Stored dataset items

-*-*-

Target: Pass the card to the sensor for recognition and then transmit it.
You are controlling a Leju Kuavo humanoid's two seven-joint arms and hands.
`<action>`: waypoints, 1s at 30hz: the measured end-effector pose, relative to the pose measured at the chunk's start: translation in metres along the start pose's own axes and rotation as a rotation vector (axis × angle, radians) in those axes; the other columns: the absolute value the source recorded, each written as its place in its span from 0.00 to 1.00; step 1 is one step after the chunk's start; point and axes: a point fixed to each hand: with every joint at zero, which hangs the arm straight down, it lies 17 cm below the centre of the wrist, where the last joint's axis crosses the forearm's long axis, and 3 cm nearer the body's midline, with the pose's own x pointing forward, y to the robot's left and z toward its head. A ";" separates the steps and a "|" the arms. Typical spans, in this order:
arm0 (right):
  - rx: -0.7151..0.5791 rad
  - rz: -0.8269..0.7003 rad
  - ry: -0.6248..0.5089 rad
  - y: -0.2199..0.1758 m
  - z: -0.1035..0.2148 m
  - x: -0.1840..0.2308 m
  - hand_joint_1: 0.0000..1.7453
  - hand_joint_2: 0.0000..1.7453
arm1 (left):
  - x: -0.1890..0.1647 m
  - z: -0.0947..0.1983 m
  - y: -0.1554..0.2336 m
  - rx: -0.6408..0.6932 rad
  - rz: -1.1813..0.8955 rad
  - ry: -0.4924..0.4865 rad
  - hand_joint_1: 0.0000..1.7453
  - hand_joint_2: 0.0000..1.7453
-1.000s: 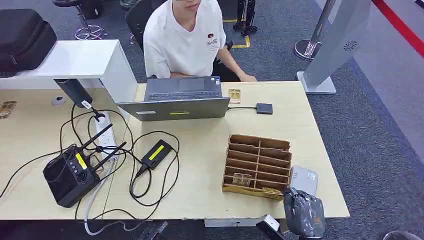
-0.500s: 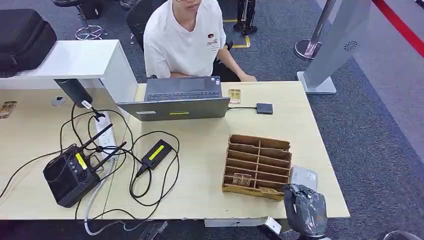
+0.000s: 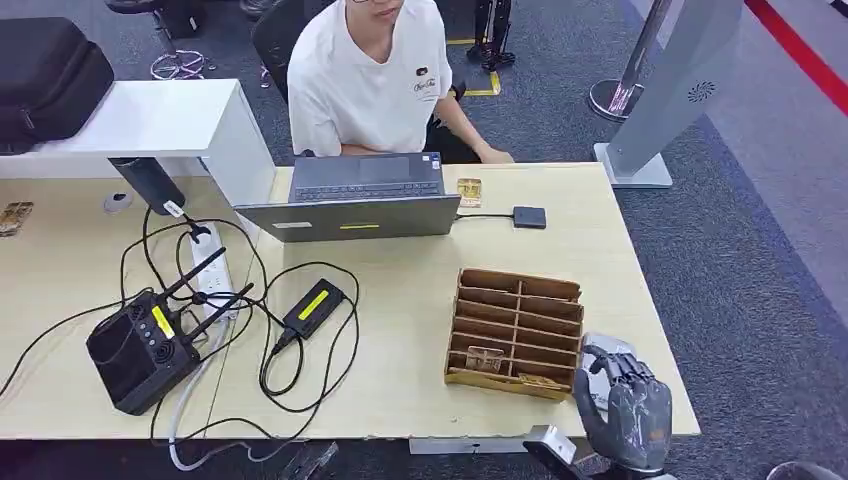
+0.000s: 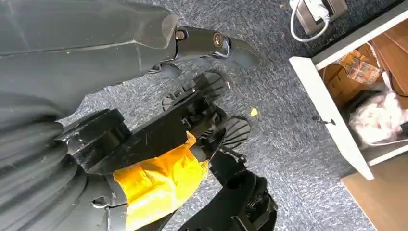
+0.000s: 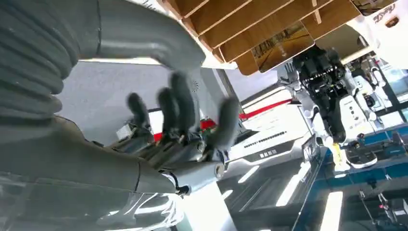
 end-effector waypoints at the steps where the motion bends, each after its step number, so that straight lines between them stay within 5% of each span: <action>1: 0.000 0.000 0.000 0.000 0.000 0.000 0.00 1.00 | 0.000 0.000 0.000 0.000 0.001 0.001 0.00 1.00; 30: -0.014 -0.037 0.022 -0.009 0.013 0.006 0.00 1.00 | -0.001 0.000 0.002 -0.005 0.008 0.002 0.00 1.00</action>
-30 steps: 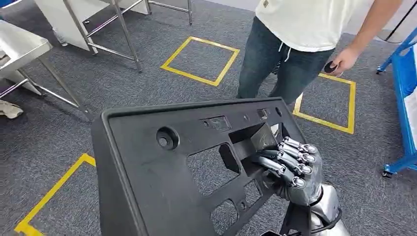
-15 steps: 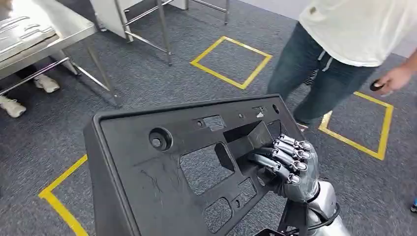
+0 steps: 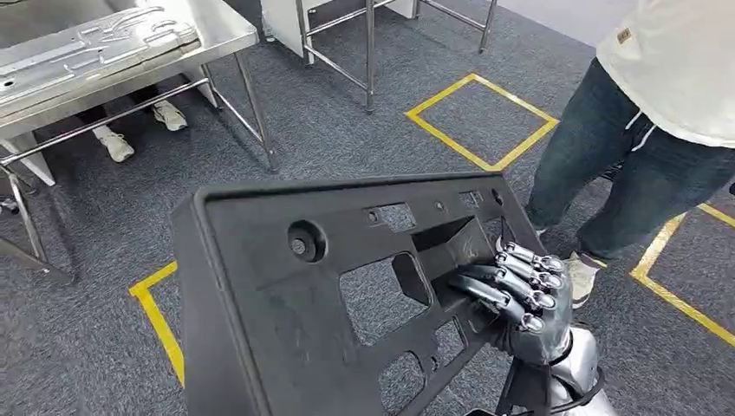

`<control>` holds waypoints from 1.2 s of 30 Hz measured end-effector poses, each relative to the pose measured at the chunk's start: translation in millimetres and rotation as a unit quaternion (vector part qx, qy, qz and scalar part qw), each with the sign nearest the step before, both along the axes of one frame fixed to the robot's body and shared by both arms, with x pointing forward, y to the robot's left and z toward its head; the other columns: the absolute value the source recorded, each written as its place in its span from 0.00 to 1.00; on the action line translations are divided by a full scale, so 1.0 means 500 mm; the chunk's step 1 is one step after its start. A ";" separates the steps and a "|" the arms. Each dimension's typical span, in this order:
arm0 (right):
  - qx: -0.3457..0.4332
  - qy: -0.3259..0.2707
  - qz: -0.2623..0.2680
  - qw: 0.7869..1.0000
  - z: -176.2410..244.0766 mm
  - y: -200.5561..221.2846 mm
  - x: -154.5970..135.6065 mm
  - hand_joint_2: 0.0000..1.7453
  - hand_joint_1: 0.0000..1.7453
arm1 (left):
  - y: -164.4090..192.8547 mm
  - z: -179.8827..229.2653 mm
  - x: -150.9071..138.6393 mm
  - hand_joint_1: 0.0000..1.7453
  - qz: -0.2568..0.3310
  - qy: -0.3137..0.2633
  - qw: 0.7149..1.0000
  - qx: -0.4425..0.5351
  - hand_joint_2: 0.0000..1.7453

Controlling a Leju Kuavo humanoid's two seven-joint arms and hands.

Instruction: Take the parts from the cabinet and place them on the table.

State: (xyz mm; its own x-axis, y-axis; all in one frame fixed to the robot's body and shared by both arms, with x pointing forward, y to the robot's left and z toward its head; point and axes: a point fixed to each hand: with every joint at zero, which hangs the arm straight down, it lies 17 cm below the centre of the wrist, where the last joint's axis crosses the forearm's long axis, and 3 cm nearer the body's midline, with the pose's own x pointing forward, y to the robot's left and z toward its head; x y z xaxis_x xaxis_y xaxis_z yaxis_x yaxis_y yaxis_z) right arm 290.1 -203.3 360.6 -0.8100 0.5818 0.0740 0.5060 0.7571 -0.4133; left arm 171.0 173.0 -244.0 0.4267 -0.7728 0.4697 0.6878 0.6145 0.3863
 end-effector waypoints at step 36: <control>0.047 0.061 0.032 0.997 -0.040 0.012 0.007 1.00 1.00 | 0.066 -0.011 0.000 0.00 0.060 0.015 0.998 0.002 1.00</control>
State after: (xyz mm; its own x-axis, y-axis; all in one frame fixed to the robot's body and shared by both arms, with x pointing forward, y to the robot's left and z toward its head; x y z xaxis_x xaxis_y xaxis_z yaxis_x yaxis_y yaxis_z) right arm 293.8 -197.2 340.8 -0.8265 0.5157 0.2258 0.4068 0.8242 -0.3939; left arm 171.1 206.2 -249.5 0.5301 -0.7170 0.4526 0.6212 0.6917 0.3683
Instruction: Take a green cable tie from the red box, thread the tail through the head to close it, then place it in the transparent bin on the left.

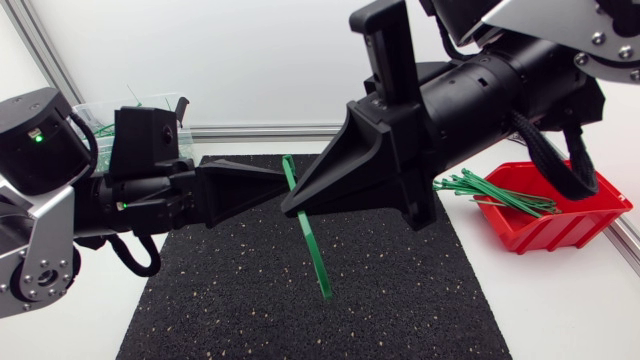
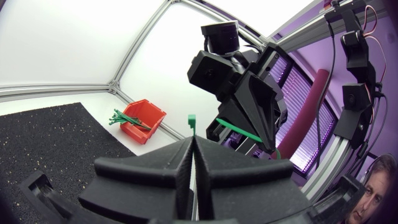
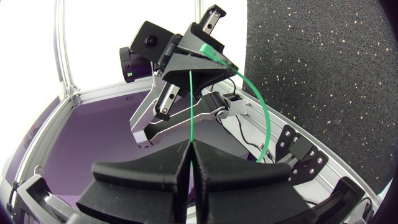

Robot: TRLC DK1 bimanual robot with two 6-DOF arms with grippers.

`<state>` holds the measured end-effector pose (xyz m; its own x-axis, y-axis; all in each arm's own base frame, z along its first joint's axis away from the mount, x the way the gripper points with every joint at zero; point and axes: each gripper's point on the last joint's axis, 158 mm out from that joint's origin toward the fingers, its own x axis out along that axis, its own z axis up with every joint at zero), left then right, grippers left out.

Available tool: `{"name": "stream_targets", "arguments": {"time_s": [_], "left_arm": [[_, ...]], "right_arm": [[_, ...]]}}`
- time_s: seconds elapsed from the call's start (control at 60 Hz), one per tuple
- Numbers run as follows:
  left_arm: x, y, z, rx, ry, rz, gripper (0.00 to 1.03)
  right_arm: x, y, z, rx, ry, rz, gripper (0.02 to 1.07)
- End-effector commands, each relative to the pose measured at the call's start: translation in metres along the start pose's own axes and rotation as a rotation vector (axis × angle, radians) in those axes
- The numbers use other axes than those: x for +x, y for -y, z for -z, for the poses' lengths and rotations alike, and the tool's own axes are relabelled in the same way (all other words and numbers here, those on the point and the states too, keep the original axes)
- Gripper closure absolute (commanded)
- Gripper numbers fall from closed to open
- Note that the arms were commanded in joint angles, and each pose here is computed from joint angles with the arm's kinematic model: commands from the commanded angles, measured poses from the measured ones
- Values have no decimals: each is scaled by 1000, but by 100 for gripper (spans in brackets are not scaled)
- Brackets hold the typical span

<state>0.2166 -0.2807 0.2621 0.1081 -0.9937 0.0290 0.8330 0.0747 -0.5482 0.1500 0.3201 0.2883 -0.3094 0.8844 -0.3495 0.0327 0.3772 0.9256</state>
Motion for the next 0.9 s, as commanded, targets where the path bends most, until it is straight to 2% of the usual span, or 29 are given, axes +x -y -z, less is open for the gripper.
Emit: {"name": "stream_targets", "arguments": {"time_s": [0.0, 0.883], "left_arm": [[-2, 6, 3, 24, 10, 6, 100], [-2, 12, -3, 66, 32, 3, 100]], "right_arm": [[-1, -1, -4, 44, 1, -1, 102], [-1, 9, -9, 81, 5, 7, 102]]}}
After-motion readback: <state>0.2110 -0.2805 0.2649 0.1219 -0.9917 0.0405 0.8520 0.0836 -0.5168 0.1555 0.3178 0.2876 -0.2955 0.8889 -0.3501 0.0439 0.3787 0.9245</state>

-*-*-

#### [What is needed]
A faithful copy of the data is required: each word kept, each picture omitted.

#### [Response for this exercise]
Target: Pass the card to the sensor for recognition and then transmit it.
You are controlling a Leju Kuavo humanoid's two seven-joint arms and hands.
`<action>`: waypoints, 1s at 30hz: the measured end-effector pose, relative to the pose measured at the chunk's start: translation in metres along the start pose's own axes and rotation as a rotation vector (axis × angle, radians) in those axes; the other columns: the absolute value the source recorded, each written as its place in its span from 0.00 to 1.00; step 1 is one step after the chunk's start; point and axes: a point fixed to each hand: with every joint at zero, which hangs the arm straight down, it lies 17 cm below the centre of the wrist, where the last joint's axis crosses the forearm's long axis, and 3 cm nearer the body's midline, with the pose's own x pointing forward, y to the robot's left and z toward its head. A ";" separates the steps and a "|" the arms. Typical spans, in this order:
arm0 (right):
  - rx: -0.7151..0.5791 rad
  - rz: -0.8269..0.7003 rad
  - ry: -0.6248..0.5089 rad
  - y: -0.2199..0.1758 m
  - z: -0.1035..0.2148 m
  - x: -0.1840..0.2308 m
  - hand_joint_1: 0.0000..1.7453
  - hand_joint_2: 0.0000..1.7453
arm1 (left):
  - x: -0.1890..0.1647 m
  - z: -0.0947..0.1983 m
  - y: -0.1554..0.2336 m
  - rx: -0.6408..0.6932 rad
  - rz: -1.1813..0.8955 rad
  - ry: -0.4924..0.4865 rad
  - hand_joint_1: 0.0000..1.7453
  - hand_joint_2: 0.0000..1.7453
-1.000s: 
-0.500s: 
+0.000s: 
+0.000s: 
+0.000s: 
 end-effector waypoints at the steps where the motion bends, each after its step number, so that straight lines between them stay within 5% of each span: <action>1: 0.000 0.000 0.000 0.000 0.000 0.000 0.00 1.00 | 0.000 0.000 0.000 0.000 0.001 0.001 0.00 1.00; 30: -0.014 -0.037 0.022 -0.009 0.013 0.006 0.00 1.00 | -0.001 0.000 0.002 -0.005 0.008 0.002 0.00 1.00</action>
-30 steps: 
-15 steps: 
+0 steps: 

`<control>` holds waypoints from 1.2 s of 30 Hz measured end-effector poses, each relative to the pose measured at the chunk's start: translation in millimetres and rotation as a unit quaternion (vector part qx, qy, qz and scalar part qw), each with the sign nearest the step before, both along the axes of one frame fixed to the robot's body and shared by both arms, with x pointing forward, y to the robot's left and z toward its head; the other columns: the absolute value the source recorded, each written as its place in its span from 0.00 to 1.00; on the action line translations are divided by a full scale, so 1.0 means 500 mm; the chunk's step 1 is one step after its start. A ";" separates the steps and a "|" the arms. Each dimension's typical span, in this order:
arm0 (right):
  - qx: -0.3457..0.4332
  - qy: -0.3259..0.2707
  - qz: -0.2623..0.2680
  - qw: 0.7869..1.0000
  - z: -176.2410..244.0766 mm
  - y: -200.5561..221.2846 mm
  - x: -154.5970..135.6065 mm
  - hand_joint_2: 0.0000..1.7453
  - hand_joint_1: 0.0000..1.7453
arm1 (left):
  - y: -164.4090..192.8547 mm
  - z: -179.8827..229.2653 mm
  - x: -150.9071..138.6393 mm
  - hand_joint_1: 0.0000..1.7453
  - qz: -0.2568..0.3310
  - qy: -0.3137..0.2633
  - qw: 0.7149..1.0000
  - qx: -0.4425..0.5351
  - hand_joint_2: 0.0000..1.7453

Controlling a Leju Kuavo humanoid's two seven-joint arms and hands.

Instruction: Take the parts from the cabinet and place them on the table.

State: (xyz mm; its own x-axis, y-axis; all in one frame fixed to the robot's body and shared by both arms, with x pointing forward, y to the robot's left and z toward its head; point and axes: a point fixed to each hand: with every joint at zero, which hangs the arm straight down, it lies 17 cm below the centre of the wrist, where the last joint's axis crosses the forearm's long axis, and 3 cm nearer the body's midline, with the pose's own x pointing forward, y to the robot's left and z toward its head; x y z xaxis_x xaxis_y xaxis_z yaxis_x yaxis_y yaxis_z) right arm 290.1 -203.3 360.6 -0.8100 0.5818 0.0740 0.5060 0.7571 -0.4133; left arm 171.0 173.0 -244.0 0.4267 -0.7728 0.4697 0.6878 0.6145 0.3863
 end-effector waypoints at step 36: <control>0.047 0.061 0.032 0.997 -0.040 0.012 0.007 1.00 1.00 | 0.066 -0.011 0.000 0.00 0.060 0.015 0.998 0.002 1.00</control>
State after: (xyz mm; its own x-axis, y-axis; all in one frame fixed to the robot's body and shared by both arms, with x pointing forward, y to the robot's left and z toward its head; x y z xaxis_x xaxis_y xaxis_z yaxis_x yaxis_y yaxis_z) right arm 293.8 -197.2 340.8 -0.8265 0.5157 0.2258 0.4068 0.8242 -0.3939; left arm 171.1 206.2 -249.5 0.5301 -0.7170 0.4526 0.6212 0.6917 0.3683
Instruction: Take a green cable tie from the red box, thread the tail through the head to close it, then place it in the transparent bin on the left.


Robot: TRLC DK1 bimanual robot with two 6-DOF arms with grippers.

`<state>` holds the measured end-effector pose (xyz m; its own x-axis, y-axis; all in each arm's own base frame, z along its first joint's axis away from the mount, x the way the gripper points with every joint at zero; point and axes: each gripper's point on the last joint's axis, 158 mm out from that joint's origin toward the fingers, its own x axis out along that axis, its own z axis up with every joint at zero), left then right, grippers left out.

Available tool: `{"name": "stream_targets", "arguments": {"time_s": [_], "left_arm": [[_, ...]], "right_arm": [[_, ...]]}}`
- time_s: seconds elapsed from the call's start (control at 60 Hz), one per tuple
- Numbers run as follows:
  left_arm: x, y, z, rx, ry, rz, gripper (0.00 to 1.03)
  right_arm: x, y, z, rx, ry, rz, gripper (0.02 to 1.07)
- End-effector commands, each relative to the pose measured at the call's start: translation in metres along the start pose's own axes and rotation as a rotation vector (axis × angle, radians) in those axes
- The numbers use other axes than those: x for +x, y for -y, z for -z, for the poses' lengths and rotations alike, and the tool's own axes are relabelled in the same way (all other words and numbers here, those on the point and the states too, keep the original axes)
- Gripper closure absolute (commanded)
- Gripper numbers fall from closed to open
- Note that the arms were commanded in joint angles, and each pose here is computed from joint angles with the arm's kinematic model: commands from the commanded angles, measured poses from the measured ones
- Values have no decimals: each is scaled by 1000, but by 100 for gripper (spans in brackets are not scaled)
- Brackets hold the typical span

<state>0.2166 -0.2807 0.2621 0.1081 -0.9937 0.0290 0.8330 0.0747 -0.5482 0.1500 0.3201 0.2883 -0.3094 0.8844 -0.3495 0.0327 0.3772 0.9256</state>
Motion for the next 0.9 s, as commanded, targets where the path bends most, until it is straight to 2% of the usual span, or 29 are given, axes +x -y -z, less is open for the gripper.
Emit: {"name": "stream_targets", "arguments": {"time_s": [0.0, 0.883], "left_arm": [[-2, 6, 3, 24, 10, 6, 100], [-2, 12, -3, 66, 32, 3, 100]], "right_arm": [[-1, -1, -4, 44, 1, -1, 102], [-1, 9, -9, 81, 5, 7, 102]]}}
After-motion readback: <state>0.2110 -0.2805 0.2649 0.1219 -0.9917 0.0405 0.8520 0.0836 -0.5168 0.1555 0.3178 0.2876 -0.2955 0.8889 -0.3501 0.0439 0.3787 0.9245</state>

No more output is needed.